Youth Innovation Fund for Youth-Directed Civic Action
The W.K. Kellogg Foundation, sponsored by The National Service-Learning Partnership

http://www.service-learningpartnership.org


The W. K. Kellogg Foundation has awarded a signature 75th anniversary grant to the National Service-Learning Partnership, at the Academy for Educational Development, to establish a new Youth Innovation Fund for Youth-Directed Civic Action. The Youth Fund's primary purpose is to support young people, working in partnership with community institutions, to create innovations that address public issues and problems using a service-learning framework.

Freedom is the greatest virtue potentially afforded by a democracy, yet this virtue is fragile and can easily be diminished when individuals and institutions neglect the public sphere. To prevent such neglect, every generation must prepare the next for civic responsibility.
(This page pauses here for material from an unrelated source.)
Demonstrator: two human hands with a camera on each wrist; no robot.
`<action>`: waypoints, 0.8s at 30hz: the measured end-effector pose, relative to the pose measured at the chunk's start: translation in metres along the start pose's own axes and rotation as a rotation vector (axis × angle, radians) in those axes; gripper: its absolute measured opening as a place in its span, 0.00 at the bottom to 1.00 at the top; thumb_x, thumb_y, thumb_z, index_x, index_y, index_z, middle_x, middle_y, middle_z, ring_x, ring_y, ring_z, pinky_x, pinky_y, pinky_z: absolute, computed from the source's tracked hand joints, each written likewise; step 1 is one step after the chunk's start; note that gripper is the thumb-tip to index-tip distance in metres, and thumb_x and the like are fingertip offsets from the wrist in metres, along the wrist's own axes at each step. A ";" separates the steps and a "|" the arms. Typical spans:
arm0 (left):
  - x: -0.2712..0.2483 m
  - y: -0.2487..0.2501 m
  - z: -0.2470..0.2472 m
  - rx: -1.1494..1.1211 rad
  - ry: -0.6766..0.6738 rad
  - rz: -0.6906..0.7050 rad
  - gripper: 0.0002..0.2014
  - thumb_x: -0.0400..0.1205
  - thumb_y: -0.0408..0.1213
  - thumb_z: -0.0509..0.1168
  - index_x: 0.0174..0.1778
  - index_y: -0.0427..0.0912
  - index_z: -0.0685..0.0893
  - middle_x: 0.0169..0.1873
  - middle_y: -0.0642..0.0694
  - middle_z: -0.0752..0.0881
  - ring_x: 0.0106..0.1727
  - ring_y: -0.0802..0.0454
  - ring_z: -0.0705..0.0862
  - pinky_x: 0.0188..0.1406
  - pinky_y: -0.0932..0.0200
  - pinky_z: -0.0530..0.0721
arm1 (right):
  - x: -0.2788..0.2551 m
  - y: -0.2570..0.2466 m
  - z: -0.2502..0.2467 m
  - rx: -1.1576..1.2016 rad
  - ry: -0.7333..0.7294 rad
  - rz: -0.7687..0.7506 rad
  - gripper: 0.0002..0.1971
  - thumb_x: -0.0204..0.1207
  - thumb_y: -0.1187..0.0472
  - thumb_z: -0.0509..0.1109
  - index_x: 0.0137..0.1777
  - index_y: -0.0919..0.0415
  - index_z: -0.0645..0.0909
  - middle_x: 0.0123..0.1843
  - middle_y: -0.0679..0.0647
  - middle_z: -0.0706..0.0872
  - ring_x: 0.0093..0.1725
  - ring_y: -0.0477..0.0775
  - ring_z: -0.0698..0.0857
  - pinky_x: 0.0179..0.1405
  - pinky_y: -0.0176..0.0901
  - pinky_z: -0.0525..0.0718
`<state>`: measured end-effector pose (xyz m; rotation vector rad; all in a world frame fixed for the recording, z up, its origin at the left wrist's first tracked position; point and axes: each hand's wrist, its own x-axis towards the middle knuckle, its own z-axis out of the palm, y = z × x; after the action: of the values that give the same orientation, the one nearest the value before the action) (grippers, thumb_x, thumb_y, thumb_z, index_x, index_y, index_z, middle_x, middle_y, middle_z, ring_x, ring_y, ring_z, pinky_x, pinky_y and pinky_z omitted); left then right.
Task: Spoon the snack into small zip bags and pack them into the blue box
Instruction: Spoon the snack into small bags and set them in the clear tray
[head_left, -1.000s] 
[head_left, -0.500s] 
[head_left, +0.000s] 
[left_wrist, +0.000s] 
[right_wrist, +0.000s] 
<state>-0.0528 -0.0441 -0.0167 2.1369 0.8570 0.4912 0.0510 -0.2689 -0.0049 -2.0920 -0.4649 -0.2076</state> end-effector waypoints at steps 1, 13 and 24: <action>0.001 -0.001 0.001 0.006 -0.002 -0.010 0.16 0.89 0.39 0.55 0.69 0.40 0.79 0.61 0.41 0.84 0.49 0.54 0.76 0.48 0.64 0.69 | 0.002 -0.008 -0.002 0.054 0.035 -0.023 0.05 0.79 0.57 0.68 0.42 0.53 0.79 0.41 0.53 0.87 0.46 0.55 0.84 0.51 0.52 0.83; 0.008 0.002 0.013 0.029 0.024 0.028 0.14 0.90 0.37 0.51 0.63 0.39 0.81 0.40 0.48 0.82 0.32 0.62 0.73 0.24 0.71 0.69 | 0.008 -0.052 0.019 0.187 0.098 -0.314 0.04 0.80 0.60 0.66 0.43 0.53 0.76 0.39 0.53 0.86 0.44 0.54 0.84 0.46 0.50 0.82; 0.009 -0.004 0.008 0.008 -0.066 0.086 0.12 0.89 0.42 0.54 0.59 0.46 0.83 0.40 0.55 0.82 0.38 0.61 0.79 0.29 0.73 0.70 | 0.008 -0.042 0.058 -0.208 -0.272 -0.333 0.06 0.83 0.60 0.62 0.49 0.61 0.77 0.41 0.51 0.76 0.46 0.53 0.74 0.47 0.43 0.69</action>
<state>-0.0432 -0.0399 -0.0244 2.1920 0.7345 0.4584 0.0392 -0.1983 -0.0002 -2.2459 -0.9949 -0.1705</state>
Youth need support for acquiring skills for civic and political participation as well as opportunities to make their own distinctive contributions to the public issues they deem important.

For such purposes, no pedagogy is more promising than service-learning, an educational method that integrates civic (or community) action projects and intentional learning. Young people engaged in service-learning can use "multiple action pathways" for their civic action projects. These pathways range from providing direct service, to participating in institutional governance or grant-making roles, to social entrepreneurship, to organizing and political activism. Service-learning also offers youth opportunities to master the skills of democratic discourse and participation.

The new Youth Fund will select eight "model sites" across the country through a competitive Request for Proposal process. Each site, covering a geographic area contiguous with a city, county, municipality, or school district, will consist of a new or existing youth-led philanthropy board, working collaboratively with a new or existing local consortium of three or four organizations. Each youth board will make strategic grants to support innovative civic action projects chosen and carried out by young people between the ages of 12-19. Youth boards will also create local impact plans to sustain the long-term success of youth-directed civic action.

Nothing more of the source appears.